Shard Tensor Across Specific Ranks

cruzas2 · September 5, 2024, 1:42pm

Hello,

We are two researchers trying to use tensor sharding for a tailored pipelined model.
In particular, we would like to use row-wise tensor sharding, albeit using ranks specified by the user. The problem is that initializing a device mesh requires all ranks in the main process group to go through it, and we cannot specify which ranks to exclude. Ideally, we would like to initialize a device mesh through a user-defined process group.

Is there a way to do it, or can one specify a process group inside the mesh?

For a more concrete example, please see the code below:

import os 
import torch
import torch.distributed as dist
import torch.multiprocessing as mp
from torch.distributed._tensor import Shard, distribute_tensor, init_device_mesh

def prepare_distributed_environment(rank=None, master_addr=None, master_port=None, world_size=None):
    os.environ['MASTER_ADDR'] = master_addr
    os.environ['MASTER_PORT'] = master_port
    dist.init_process_group(backend='gloo', rank=rank, world_size=world_size)

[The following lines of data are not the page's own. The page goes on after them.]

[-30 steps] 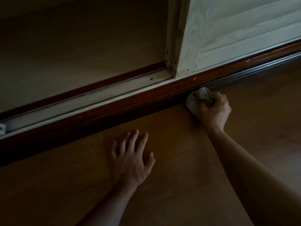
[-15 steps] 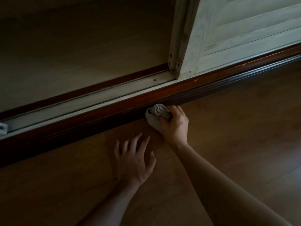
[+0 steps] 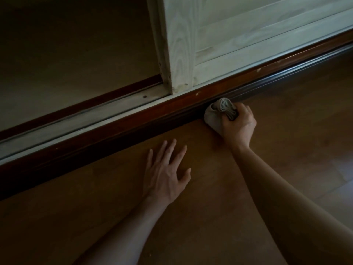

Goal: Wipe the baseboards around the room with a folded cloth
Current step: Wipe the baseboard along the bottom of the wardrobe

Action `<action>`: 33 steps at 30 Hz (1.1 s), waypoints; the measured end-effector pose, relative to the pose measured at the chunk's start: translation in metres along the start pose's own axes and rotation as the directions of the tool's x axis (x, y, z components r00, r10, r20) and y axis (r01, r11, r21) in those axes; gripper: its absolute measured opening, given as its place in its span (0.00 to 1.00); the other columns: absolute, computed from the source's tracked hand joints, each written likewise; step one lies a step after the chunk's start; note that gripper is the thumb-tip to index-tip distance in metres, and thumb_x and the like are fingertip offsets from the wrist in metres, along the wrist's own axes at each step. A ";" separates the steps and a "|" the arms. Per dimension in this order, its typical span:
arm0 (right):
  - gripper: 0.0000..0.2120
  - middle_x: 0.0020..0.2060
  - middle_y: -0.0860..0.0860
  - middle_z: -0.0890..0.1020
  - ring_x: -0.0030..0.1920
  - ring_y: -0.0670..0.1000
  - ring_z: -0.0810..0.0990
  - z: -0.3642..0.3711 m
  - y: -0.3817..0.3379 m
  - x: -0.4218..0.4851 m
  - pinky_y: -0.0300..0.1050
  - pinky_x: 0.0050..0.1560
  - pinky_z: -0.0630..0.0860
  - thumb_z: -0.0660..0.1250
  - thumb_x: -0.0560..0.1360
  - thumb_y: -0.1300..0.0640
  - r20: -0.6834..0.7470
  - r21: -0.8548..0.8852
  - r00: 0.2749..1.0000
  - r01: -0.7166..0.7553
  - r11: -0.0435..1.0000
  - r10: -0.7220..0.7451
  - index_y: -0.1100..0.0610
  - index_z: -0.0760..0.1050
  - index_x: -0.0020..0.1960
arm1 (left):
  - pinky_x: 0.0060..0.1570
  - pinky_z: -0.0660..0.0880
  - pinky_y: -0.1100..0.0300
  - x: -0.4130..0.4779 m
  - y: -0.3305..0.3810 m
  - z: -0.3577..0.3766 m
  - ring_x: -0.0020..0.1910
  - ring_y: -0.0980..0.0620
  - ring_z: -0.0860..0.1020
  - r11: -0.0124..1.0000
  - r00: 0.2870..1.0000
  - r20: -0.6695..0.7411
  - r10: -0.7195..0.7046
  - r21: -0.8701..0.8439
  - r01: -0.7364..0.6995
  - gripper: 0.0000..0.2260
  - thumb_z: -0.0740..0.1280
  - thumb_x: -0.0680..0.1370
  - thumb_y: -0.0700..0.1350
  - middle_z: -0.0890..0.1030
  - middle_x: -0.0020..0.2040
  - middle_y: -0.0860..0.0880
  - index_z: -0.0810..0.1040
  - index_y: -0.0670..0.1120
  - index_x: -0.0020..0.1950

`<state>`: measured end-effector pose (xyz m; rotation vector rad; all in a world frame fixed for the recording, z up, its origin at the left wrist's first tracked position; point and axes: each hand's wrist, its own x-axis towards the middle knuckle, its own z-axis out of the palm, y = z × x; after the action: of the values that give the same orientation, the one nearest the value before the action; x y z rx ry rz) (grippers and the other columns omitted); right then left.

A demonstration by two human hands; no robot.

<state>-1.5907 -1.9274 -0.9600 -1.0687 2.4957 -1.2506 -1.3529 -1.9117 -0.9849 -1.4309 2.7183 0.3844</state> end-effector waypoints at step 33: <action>0.12 0.48 0.46 0.76 0.47 0.46 0.75 0.008 0.000 -0.006 0.31 0.46 0.68 0.70 0.73 0.62 0.060 0.024 0.985 0.161 0.987 -0.162 0.56 0.78 0.55 | 0.75 0.57 0.43 0.018 0.012 0.009 0.77 0.49 0.62 1.000 0.995 -0.102 0.003 -0.029 -0.006 0.28 0.53 0.78 0.66 0.65 0.79 0.52 0.66 0.60 0.77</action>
<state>-1.5826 -1.9281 -0.9659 -1.3077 2.3877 -1.2586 -1.3735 -1.9172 -0.9941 -1.4927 2.8069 0.3617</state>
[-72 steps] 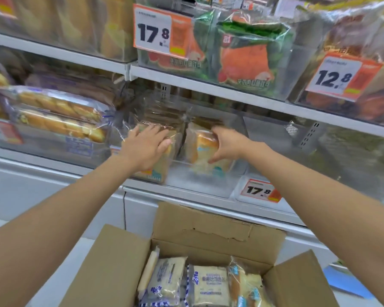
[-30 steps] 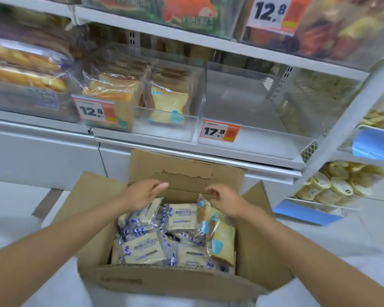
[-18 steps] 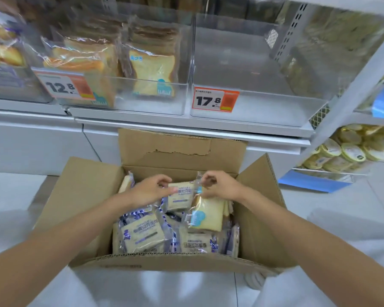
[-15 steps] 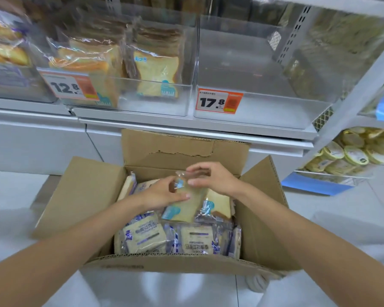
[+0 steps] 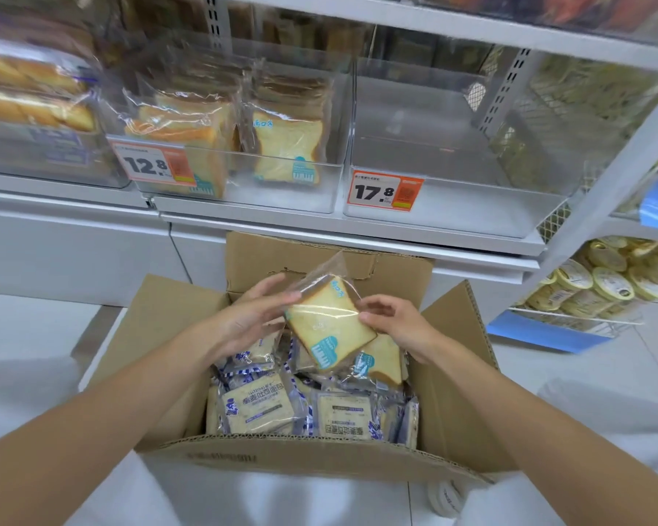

def main(rank=None, master_addr=None, master_port=None, world_size=None):
    # Suppose we have 4 ranks in total, i.e. ranks 0, 1, 2, and 3
    prepare_distributed_environment(rank, master_addr, master_port, world_size)
    # Shard first tensor across ranks [0,1], multliply it with a weight matrix, and send the output to ranks [2,3]
    rowwise_placement=[Shard(0)]
    if rank in [0,1]:
        device_mesh = init_device_mesh("cuda", (2,)) 
        
        # Define some tensors for testing
        vector = torch.tensor([0,1,2,3,4,5,6,7,8,9], dtype=torch.float32).view(10, 1)
        matrix = torch.eye(10, 10) 

        # NOTE: Currently the code gets stuck HERE because these functions require every rank to call them
        sharded_matrix = distribute_tensor(matrix, device_mesh=device_mesh, placements=rowwise_placement)
        sharded_vector = distribute_tensor(vector, device_mesh=device_mesh, placements=rowwise_placement)
        
        output = sharded_matrix @ sharded_vector
        dist.send(tensor=output, dst=[2,3].index(rank))
        
    if rank in [2,3]:
        device_mesh = init_device_mesh("cuda", (2,)) # sharded across ranks [2,3]
        vector = torch.empty(10, 1)
        sharded_input = distribute_tensor(vector, device_mesh=device_mesh, placements=rowwise_placement)
        # We update the local tensor with the received tensor
        dist.recv(tensor=sharded_input._local_tensor, src=[0,1][[2,3].index(rank)])
        
        # At this point we want to perform computations with the received tensor and another sharded matrix by only using ranks [2,3]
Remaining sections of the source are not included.